TASK GOAL =>
Beginning with the line that includes "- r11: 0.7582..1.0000", return every remaining line of the material exactly as it reads, but not the pictures.

MATERIAL PROVIDED =>

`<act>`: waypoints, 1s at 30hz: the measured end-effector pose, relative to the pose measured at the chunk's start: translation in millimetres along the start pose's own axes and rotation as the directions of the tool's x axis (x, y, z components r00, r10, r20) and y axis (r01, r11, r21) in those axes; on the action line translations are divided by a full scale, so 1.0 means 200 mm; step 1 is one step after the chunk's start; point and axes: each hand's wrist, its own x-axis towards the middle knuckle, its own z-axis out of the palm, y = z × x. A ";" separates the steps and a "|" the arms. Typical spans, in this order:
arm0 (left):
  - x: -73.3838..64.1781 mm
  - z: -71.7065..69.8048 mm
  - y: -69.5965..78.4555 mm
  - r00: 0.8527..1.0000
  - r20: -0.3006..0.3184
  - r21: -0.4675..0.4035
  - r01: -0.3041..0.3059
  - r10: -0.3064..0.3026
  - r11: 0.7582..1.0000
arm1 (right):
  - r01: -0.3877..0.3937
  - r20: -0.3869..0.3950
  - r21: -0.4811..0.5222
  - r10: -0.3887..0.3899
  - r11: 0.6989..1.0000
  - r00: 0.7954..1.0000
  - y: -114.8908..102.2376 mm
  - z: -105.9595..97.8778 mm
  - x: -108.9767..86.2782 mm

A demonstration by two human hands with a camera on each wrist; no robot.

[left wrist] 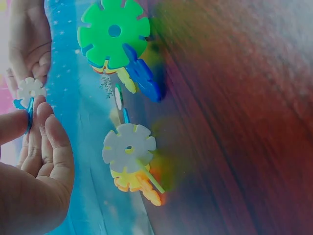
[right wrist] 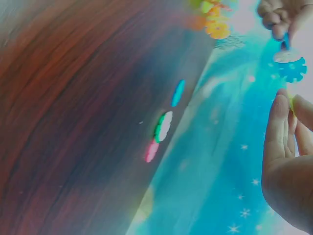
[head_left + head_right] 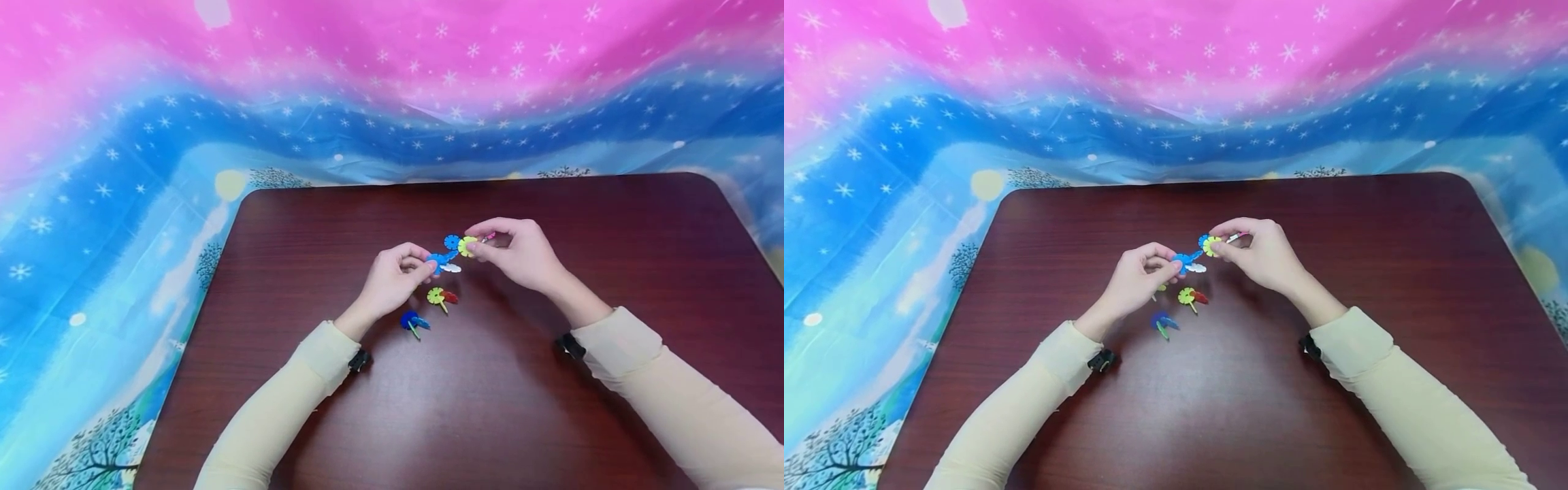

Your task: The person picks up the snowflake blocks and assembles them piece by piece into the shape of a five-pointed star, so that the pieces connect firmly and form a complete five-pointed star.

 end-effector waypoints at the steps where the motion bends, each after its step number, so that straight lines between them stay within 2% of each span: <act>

RESPONSE =>
  - r11: 0.7582..1.0000
arm1 (right):
  - r01: -0.3877..0.3937
  - r20: -0.3869..0.3950
  - r21: -0.4811..0.5222
  - r10: -0.3887..0.3899
  - r11: 0.6989..1.0000
  - r00: 0.7954..1.0000
  - y: -114.8908..102.2376 mm
  - z: -105.9595..97.8778 mm
  - x: -108.9767..86.2782 mm

A demonstration by two human hands with a camera on each wrist; no robot.

[left wrist] 
[right wrist] 
[head_left + head_right] 

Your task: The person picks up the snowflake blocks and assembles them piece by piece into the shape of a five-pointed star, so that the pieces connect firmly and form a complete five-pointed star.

 end-effector waypoints at the steps where the motion bends, each after its step number, so that straight lines between them stay within 2% of each span: <act>

What this exercise asked for has been supplied.